- _WORK TO BE COMPLETED_:
The complete listing should be restated word for word.

- _DATASET EXTRACT_:
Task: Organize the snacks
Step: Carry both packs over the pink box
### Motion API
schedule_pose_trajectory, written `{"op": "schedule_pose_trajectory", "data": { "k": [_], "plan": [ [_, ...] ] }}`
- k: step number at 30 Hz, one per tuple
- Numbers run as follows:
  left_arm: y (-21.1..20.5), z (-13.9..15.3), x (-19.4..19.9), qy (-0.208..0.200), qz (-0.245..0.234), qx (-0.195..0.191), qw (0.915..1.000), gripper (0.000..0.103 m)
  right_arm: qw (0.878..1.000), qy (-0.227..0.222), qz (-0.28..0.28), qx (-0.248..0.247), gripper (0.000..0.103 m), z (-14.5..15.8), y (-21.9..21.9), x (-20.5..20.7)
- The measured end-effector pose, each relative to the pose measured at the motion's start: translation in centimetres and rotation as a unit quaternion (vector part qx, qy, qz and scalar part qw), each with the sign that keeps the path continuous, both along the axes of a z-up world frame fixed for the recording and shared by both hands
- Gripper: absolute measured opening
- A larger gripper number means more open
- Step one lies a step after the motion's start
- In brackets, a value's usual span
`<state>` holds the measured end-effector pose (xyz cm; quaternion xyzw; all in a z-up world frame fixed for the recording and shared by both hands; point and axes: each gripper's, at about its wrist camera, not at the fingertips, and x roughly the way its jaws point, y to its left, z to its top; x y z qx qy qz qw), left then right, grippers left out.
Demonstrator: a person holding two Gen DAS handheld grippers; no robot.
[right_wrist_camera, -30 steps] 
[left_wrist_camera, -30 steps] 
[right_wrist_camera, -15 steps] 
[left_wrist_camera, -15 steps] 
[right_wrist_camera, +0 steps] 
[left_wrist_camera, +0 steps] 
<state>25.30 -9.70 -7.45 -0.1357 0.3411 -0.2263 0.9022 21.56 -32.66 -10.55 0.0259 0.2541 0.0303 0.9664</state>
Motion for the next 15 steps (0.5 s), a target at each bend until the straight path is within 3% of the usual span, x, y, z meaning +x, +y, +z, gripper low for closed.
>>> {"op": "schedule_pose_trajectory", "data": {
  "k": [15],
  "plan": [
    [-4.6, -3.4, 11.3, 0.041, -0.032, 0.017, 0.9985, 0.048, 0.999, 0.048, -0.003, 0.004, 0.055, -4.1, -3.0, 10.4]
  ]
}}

- _SOLUTION TO THIS TASK_:
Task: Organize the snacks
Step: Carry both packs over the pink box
### Motion API
schedule_pose_trajectory, written `{"op": "schedule_pose_trajectory", "data": { "k": [_], "plan": [ [_, ...] ] }}`
- k: step number at 30 Hz, one per tuple
- Numbers run as follows:
  left_arm: y (-21.1..20.5), z (-13.9..15.3), x (-19.4..19.9), qy (-0.208..0.200), qz (-0.245..0.234), qx (-0.195..0.191), qw (0.915..1.000), gripper (0.000..0.103 m)
  right_arm: qw (0.878..1.000), qy (-0.227..0.222), qz (-0.28..0.28), qx (-0.248..0.247), gripper (0.000..0.103 m), z (-14.5..15.8), y (-21.9..21.9), x (-20.5..20.7)
- The measured end-effector pose, each relative to the pose measured at the motion's start: translation in centimetres and rotation as a unit quaternion (vector part qx, qy, qz and scalar part qw), each with the sign that keeps the path continuous, both along the axes of a z-up world frame fixed for the recording and shared by both hands
- Gripper: absolute measured opening
- A larger gripper number means more open
- Step one lies a step after the motion's start
- In brackets, a value's usual span
`<state>` holds the measured end-effector pose (xyz cm; quaternion xyzw; all in a z-up world frame fixed for the recording and shared by both hands; point and axes: each gripper's, at about its wrist camera, not at the fingertips, and x roughly the way its jaws point, y to its left, z to its top; x y z qx qy qz qw), left then right, grippers left out.
Demonstrator: a person holding two Gen DAS handheld grippers; no robot.
[right_wrist_camera, -30 steps] 
[left_wrist_camera, -30 steps] 
[right_wrist_camera, -15 steps] 
[left_wrist_camera, -15 steps] 
[right_wrist_camera, +0 steps] 
[left_wrist_camera, +0 steps] 
<state>25.30 -9.70 -7.45 -0.1357 0.3411 -0.2263 0.9022 21.56 -32.66 -10.55 0.0259 0.2541 0.0303 0.9664</state>
Motion for the next 15 steps (0.5 s), a target at each bend until the straight path is within 3% of the usual span, x, y, z meaning +x, +y, +z, gripper low for closed.
>>> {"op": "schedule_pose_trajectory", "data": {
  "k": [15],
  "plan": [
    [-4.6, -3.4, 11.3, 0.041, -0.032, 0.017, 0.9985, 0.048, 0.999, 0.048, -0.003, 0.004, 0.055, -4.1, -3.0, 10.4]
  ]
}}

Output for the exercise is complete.